:: Exercise objective ::
From top to bottom, return the listing exactly as it appears, omitting its images.

==================================================

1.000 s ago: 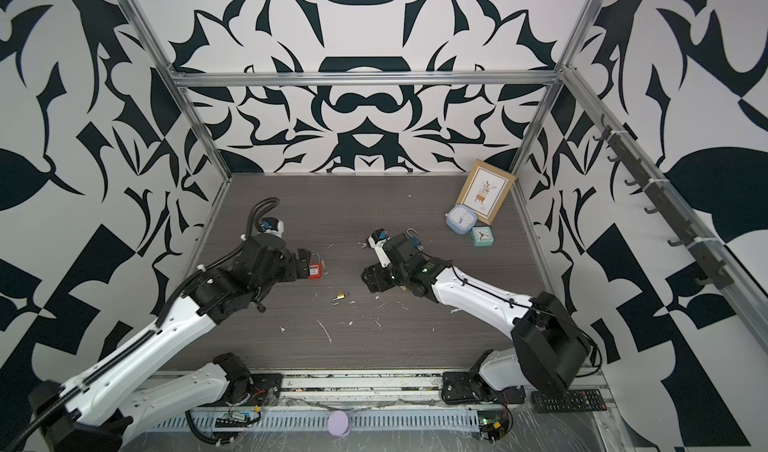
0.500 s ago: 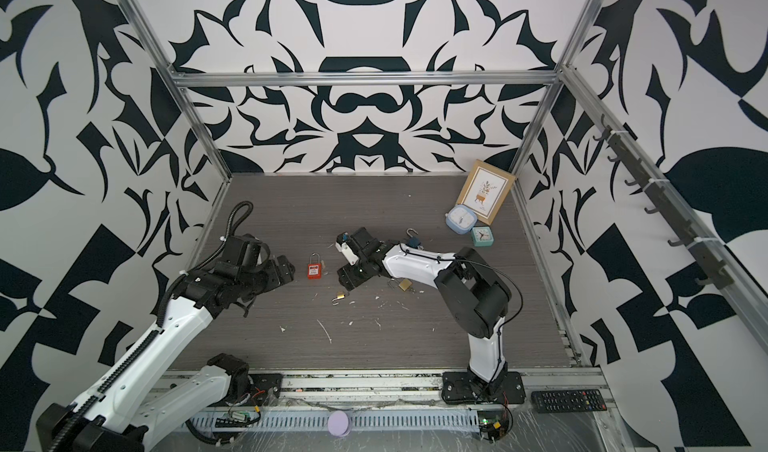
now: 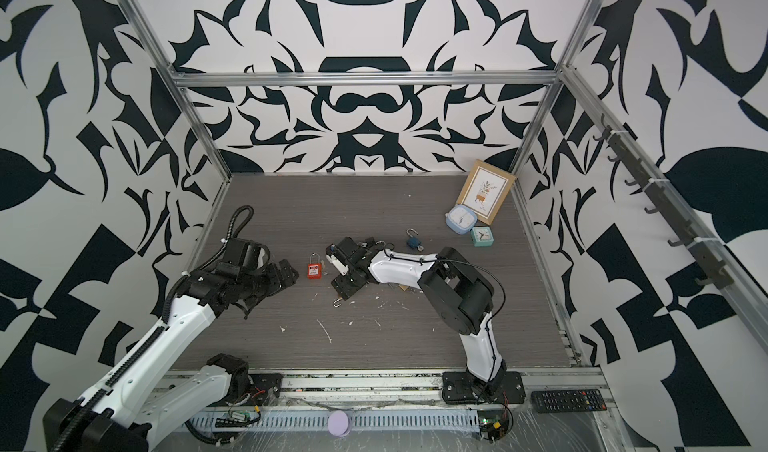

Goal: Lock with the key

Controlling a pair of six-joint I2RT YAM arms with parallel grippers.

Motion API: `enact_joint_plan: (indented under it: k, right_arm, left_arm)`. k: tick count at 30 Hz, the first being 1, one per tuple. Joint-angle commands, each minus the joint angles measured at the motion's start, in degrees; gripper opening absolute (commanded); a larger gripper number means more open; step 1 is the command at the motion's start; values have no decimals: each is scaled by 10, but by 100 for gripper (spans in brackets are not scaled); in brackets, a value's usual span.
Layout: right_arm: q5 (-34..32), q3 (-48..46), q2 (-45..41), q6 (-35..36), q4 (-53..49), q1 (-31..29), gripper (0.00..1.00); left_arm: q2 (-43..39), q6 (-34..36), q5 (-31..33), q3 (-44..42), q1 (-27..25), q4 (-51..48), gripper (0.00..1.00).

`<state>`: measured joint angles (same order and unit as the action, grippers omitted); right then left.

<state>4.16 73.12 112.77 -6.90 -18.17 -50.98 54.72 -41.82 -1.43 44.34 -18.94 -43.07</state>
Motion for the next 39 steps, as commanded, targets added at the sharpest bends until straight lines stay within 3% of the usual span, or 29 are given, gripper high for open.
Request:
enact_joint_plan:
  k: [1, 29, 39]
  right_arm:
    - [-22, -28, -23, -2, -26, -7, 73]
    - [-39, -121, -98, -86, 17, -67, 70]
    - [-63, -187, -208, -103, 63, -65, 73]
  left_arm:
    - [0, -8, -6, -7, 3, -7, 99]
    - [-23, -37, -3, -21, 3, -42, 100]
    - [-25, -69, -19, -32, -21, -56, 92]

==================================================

:: Task output ::
1.000 s ago: 
0.500 s ago: 
now: 

Goal: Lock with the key

Controlling a pair of six-joint I2RT YAM arms with parallel grippers.

Motion API: `enact_joint_plan: (indented under it: k, right_arm, left_arm)`. k: tick count at 30 Hz, the first being 1, one per tuple. Joint-angle commands, each minus the joint angles measured at the motion's start, in degrees; gripper opening absolute (commanded); a larger gripper number means more open; step 1 is the command at the motion's start; values have no decimals: each is scaled by 10, but by 100 for gripper (spans in brackets are not scaled); in brackets, a value's usual span.
Layout: right_arm: q5 (-34..32), q3 (-48..46), q2 (-45..41), q6 (-35..36), q4 (-53..49), q1 (-31..29), gripper (0.00..1.00); left_arm: q2 (-43..39), q6 (-34..36), q5 (-31..33), q3 (-44..42), q1 (-27..25), q4 (-51..48), gripper (0.00..1.00).

`<state>`: measured joint angles (same order and unit as the action, grippers omitted); right then left.

<state>4.16 73.12 112.77 -6.90 -18.17 -50.98 54.72 -41.82 -1.43 44.34 -18.94 -43.07</state>
Motion for the next 39 steps, as commanded, targets added at the sharpest bends until straight lines stay within 3% of the usual span, or 29 are given, gripper high for open.
Request:
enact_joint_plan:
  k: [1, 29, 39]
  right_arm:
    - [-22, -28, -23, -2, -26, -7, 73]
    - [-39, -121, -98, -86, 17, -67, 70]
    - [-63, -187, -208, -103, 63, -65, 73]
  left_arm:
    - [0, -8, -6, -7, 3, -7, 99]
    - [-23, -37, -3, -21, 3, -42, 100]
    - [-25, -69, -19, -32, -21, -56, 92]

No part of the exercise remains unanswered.